During my college days, I came across a code in C++ that prints a map of India. The code was obfuscated and hence very hard to understand. It took me days to understand what magic it was doing, but at that time I thought complexity was good as it sparks curiosity in the mind of the reader, like it did for me. Little did I know that it’s just fancy stuff that no one writes in production.

Fast forward to 2023: Having worked on multiple products and with multiple teams, I completely understand how much developers hate complexity (at least mentally, if not otherwise). The art of system design is to fulfil the requirements without introducing a lot of moving parts. For example, if you are writing a fresh system that will not have 1 million users in the first month, don’t introduce a caching layer in your first version. Have some monitoring in place for everything possible and let the numbers speak if you need more specialized systems here.

Although what I just wrote is very obvious for most of the developers, we still end up introducing unnecessary moving parts sometimes (for fun/learning purposes). Developing a new system requires a comparatively larger team than what we need when we’re just maintaining it. But that is true only if the system is simple enough. If we have extra technologies put in place, then we’ll need people who:

1. Have a working knowledge of those systems.

2. Can tune the systems on scale, if needed.

3. Handle version upgrades.

and so on.

In 2021, we expanded our engineering team @ LocoNav and people joined us with different technical expertise in databases, languages, frameworks and cloud providers. We saw this complexity coming our way very early, so we planned to reduce the decisions our team would take in the future while building new systems, or refactoring existing ones. For example, for a relational use case, someone from an enterprise background had experience using the Oracle database, while some had experience with MySQL. Even I was using MySQL before joining LocoNav. But here we’re using Postgres for all our relational use cases. We have expertise in tuning this according to our needs and have seen some challenges in the past that made us somewhat expert in managing this. We also run self-managed Postgres on EC2 machines where we need more flexibility and even understand the challenges that come with self-hosted databases. Additionally, we use PGBouncer for connection pooling in one of our major apps. As developers, we know that almost 90% (or even more) of use cases can be solved with equal complexity in all SQL databases. And if we have a good ORM adapter, there’s zero difference in the way our app interacts with the database. Given all the experience with have with Postgres, it doesn’t make a lot of sense to let individual teams choose their own SQL database. Staying on a single SQL database helped us reduce complexity as an engineering team, especially when we launched new LocoNav clusters for countries that have data residency laws.

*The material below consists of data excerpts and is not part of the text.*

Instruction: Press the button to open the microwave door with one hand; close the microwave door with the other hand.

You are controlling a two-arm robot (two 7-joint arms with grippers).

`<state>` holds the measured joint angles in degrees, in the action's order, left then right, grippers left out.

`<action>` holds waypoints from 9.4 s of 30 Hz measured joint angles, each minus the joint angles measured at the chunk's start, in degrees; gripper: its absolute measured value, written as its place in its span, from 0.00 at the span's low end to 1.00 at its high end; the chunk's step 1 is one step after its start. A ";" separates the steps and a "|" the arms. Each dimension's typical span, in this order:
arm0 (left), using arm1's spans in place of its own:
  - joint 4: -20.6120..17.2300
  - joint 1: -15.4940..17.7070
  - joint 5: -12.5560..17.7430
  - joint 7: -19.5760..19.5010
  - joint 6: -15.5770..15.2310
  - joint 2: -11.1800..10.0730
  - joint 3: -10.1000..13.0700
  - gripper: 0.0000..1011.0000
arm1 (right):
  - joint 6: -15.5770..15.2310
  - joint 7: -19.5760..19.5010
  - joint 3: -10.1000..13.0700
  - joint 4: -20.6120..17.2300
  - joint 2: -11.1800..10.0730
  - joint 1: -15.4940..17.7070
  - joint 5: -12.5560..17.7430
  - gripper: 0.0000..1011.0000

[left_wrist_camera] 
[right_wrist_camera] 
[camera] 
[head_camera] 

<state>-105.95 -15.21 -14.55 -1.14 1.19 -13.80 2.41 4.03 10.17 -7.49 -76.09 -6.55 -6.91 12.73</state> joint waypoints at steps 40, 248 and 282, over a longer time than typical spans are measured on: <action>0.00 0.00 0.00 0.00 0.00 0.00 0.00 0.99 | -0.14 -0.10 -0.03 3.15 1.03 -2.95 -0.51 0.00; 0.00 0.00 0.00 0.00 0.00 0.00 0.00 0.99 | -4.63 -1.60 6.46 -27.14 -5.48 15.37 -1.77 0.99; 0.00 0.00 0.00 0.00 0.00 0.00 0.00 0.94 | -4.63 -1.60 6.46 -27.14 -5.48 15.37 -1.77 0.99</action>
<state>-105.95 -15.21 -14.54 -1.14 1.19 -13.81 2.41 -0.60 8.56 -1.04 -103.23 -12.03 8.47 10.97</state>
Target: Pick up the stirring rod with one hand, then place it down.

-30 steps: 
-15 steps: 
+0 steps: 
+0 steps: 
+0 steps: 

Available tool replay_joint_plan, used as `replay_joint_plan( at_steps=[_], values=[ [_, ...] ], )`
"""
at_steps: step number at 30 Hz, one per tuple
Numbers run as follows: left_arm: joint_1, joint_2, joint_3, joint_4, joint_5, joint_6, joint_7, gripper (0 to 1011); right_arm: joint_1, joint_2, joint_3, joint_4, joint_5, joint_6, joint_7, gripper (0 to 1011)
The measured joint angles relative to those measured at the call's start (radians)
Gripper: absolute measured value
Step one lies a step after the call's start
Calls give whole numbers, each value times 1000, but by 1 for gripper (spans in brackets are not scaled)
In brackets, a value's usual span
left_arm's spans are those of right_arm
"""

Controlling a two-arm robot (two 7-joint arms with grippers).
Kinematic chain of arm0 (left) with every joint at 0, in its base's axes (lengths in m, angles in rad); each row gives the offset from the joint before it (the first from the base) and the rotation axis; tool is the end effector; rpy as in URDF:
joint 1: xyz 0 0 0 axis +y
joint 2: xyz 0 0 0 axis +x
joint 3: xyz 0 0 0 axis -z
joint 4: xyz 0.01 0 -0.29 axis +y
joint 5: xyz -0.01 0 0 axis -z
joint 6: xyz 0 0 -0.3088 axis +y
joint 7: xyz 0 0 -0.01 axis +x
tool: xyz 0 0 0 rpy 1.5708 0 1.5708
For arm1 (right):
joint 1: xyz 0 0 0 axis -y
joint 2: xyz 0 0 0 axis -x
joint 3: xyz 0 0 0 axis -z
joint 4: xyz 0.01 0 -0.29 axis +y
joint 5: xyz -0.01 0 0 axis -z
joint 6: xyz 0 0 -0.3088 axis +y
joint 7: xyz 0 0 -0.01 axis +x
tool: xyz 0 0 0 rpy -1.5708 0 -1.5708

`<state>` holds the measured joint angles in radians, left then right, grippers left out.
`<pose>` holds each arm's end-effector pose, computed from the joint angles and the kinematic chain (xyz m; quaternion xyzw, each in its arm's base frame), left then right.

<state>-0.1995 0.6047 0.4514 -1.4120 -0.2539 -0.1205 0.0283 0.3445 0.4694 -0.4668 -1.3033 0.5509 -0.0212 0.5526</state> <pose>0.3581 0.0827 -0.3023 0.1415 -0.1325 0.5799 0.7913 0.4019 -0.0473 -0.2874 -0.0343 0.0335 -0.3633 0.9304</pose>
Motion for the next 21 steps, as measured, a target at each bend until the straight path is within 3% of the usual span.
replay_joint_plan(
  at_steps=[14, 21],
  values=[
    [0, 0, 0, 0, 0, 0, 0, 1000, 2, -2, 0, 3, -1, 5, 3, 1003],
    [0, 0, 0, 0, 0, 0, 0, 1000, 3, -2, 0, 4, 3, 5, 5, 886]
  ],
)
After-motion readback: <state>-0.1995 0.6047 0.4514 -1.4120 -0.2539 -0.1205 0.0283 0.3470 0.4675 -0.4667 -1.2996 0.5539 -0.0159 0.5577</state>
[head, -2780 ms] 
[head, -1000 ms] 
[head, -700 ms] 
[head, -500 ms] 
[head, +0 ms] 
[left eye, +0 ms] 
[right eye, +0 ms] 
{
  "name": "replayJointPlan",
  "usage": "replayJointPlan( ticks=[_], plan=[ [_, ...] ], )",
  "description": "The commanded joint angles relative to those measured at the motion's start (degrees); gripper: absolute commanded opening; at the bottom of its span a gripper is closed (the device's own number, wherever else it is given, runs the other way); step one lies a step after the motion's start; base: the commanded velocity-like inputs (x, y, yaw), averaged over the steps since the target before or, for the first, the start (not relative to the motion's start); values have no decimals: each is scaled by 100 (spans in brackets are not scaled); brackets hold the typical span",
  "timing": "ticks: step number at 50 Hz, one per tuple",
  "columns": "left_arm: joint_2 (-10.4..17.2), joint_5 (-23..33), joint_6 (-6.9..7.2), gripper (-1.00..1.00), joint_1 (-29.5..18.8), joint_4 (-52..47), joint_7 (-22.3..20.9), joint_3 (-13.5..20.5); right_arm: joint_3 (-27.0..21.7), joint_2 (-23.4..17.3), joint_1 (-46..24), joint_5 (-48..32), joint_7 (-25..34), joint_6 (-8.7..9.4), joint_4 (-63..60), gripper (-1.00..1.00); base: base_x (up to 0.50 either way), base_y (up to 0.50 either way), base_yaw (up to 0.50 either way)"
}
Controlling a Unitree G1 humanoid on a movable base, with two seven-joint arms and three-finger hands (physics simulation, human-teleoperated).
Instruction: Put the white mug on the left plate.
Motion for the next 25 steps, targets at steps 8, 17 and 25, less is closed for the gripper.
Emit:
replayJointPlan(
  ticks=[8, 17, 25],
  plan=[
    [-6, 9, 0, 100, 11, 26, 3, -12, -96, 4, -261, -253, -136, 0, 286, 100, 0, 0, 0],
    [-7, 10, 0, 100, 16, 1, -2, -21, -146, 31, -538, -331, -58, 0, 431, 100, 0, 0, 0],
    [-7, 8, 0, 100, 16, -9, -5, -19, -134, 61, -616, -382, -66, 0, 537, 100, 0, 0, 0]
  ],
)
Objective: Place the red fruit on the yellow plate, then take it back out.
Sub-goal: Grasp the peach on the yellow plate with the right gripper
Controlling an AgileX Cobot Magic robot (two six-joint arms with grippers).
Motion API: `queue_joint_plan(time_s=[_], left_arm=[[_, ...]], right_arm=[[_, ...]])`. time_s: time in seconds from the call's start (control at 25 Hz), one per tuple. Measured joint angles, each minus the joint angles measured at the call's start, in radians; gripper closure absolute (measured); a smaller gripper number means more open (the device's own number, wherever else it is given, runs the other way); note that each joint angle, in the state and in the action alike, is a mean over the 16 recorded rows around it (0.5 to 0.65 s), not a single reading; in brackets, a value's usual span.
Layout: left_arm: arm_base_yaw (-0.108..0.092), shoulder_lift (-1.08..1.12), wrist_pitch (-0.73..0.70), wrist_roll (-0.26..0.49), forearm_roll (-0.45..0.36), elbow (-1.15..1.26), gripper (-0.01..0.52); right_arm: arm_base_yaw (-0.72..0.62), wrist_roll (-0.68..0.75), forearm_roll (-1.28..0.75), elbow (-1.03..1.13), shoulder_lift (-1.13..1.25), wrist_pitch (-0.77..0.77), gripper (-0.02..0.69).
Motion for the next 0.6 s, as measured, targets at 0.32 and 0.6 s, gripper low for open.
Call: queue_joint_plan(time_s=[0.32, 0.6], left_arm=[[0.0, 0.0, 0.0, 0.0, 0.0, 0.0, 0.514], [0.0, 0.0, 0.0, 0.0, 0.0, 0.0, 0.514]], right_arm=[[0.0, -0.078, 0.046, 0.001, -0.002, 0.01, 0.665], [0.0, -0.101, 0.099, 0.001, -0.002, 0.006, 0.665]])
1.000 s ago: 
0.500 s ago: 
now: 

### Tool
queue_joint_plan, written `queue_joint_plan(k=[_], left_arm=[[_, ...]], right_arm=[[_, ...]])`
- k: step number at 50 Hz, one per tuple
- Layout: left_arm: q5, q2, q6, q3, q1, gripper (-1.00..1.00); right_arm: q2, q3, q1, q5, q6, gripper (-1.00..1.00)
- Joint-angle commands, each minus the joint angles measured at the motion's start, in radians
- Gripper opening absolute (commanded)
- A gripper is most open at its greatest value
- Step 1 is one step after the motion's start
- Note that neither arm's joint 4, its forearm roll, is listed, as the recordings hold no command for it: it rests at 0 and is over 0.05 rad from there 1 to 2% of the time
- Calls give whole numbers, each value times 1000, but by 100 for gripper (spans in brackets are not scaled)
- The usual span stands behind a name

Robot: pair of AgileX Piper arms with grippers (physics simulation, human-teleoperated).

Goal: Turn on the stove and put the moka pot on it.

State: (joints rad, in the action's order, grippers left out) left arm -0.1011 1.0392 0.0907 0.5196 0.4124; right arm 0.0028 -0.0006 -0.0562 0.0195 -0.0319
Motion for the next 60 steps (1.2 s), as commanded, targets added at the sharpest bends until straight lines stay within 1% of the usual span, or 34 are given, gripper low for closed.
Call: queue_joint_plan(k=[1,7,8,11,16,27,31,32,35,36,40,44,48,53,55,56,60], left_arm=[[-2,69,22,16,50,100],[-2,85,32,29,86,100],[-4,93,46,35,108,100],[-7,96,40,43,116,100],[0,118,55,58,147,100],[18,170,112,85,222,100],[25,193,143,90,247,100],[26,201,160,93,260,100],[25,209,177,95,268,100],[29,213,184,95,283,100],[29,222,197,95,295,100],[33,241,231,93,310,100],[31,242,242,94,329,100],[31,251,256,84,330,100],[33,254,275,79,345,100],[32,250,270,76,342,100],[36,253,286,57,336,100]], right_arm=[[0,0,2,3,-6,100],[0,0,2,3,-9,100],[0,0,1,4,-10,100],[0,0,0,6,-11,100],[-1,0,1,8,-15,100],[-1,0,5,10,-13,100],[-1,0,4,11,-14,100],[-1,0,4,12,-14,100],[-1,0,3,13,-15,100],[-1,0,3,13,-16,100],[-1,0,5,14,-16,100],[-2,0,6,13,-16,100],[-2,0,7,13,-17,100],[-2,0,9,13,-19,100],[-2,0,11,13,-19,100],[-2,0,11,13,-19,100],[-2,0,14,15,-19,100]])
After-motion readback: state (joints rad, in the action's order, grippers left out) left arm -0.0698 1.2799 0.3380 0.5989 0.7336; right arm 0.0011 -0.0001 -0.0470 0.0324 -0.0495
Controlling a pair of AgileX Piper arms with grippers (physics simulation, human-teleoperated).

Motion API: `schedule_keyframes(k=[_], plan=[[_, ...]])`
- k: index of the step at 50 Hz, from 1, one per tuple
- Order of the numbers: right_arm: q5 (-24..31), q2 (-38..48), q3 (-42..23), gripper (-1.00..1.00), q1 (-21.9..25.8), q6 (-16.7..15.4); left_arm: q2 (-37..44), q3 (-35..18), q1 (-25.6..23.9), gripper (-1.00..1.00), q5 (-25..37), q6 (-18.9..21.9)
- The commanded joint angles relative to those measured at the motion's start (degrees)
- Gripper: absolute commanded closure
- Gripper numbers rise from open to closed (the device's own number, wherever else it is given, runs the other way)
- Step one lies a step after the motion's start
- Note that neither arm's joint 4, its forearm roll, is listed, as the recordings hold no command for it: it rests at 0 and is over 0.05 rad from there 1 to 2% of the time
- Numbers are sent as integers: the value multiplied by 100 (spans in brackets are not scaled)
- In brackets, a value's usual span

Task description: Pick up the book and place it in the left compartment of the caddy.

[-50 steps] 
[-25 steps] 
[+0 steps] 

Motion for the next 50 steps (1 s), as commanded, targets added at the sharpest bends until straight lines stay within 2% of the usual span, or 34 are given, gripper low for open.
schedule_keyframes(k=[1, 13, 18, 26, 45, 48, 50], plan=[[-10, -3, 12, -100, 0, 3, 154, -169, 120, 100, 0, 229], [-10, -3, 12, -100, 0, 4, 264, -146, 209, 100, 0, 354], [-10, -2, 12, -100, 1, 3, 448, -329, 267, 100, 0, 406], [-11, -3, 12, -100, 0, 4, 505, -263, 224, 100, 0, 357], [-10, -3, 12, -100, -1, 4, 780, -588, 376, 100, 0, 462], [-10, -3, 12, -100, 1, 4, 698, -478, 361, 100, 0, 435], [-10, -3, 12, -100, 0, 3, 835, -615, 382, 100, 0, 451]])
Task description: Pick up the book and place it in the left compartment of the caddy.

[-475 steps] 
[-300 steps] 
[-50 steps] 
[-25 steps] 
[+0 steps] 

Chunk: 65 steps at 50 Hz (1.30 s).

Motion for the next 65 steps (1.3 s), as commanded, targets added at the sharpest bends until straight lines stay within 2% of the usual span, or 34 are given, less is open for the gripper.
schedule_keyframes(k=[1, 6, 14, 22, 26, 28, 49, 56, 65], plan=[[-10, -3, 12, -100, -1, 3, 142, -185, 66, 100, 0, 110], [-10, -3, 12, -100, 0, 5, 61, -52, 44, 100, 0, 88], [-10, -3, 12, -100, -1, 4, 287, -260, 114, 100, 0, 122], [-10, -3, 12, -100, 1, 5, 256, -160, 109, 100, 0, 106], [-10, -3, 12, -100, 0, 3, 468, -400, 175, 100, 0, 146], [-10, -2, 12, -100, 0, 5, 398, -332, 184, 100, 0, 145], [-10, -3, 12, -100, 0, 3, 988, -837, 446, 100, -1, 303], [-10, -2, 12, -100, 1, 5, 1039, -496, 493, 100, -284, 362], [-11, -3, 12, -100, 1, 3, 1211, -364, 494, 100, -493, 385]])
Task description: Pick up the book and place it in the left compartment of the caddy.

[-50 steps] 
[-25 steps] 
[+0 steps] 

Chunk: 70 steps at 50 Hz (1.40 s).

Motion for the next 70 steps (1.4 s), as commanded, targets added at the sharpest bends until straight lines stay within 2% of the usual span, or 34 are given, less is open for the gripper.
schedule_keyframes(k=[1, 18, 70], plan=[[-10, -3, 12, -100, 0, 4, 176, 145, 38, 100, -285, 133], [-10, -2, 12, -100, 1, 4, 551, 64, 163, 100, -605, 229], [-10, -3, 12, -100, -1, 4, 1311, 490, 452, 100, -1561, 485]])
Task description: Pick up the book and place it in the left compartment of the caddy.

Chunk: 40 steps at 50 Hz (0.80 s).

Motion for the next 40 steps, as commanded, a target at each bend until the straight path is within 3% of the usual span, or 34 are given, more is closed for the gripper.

The same is true for many other things. If your team prefers ELK (for example) to keep application logs, and there’s some new technology out that sounds promising and cheap, don’t go for it unless you’ve done the POC for your use case and you’re planning to slowly shift everyone on the new stack. Teams often get excited to try new tech (which is not bad for learning purposes) and end up maintaining 3-4 stacks for the same use case.

There’s another perspective in which we can reduce complexity - don’t introduce specific technologies unless you need them. This helps to keep your technology stack easily maintainable in the long run. Sharing some (opinionated) conclusions from my experience:

1. Don’t introduce a caching layer unless your database needs it. Caching done in a bad way can create more bugs than benefits.

2. Don’t launch a NoSQL database to serve 1-2 non-relational use cases. Use JSON columns if that works for you. That eliminates the maintenance of one new component. Only if you think you are introducing more complexity in the system by using JSON columns, or if you have more use cases now, shift to a NoSQL database.

3. Don’t use a NoSQL database just because you think you need “some flexibility”. Schema helps to enforce an expected design. Stick to it if possible.

4. Don’t introduce complex things like API gateways, or CDNs in the early stage of your app. That might be completely redundant.

5. Reduce the number of programming languages in the engineering team unless you have a really large (>500 engineers) team. Stick to 2-3 max.

6. Try not to lock yourself with a single cloud provider. Try to architect your system with components that are available in all the clouds or as system binaries. Docker/Kubernetes are good examples of platform-independent components. Whereas, building a completely serverless system using Lambdas and other AWS components might lock you with the AWS cloud provider.

7. Don’t follow what sounds cool on discussion forums. For example, a few things that sound very cool are microservices, multi-cloud setup, and moving from cloud to self-hosted infrastructure. Each of these requires very specific expertise and should be chosen if the needs are very specific. Otherwise, it’s just adding to the complexity.

Complex systems are harder to explain to new developers. Redundant complexity is a huge tech debt and we should try to avoid it. And this applies to all walks of life, not just tech. For example, for many years I kept using a simple text file in Sublime text editor to note down pending tasks. I simply removed the task from the list once it was done. Although it did not give me a lot of features that a specialized tool would give, but it was dead simple to use. As my team grew, I was required to keep the track current and future tasks. So I moved to Notion. These days I use mix of both 😁.

I hope I was able to explain what is complexity and why we should avoid it. Take care and see you guys in the next post.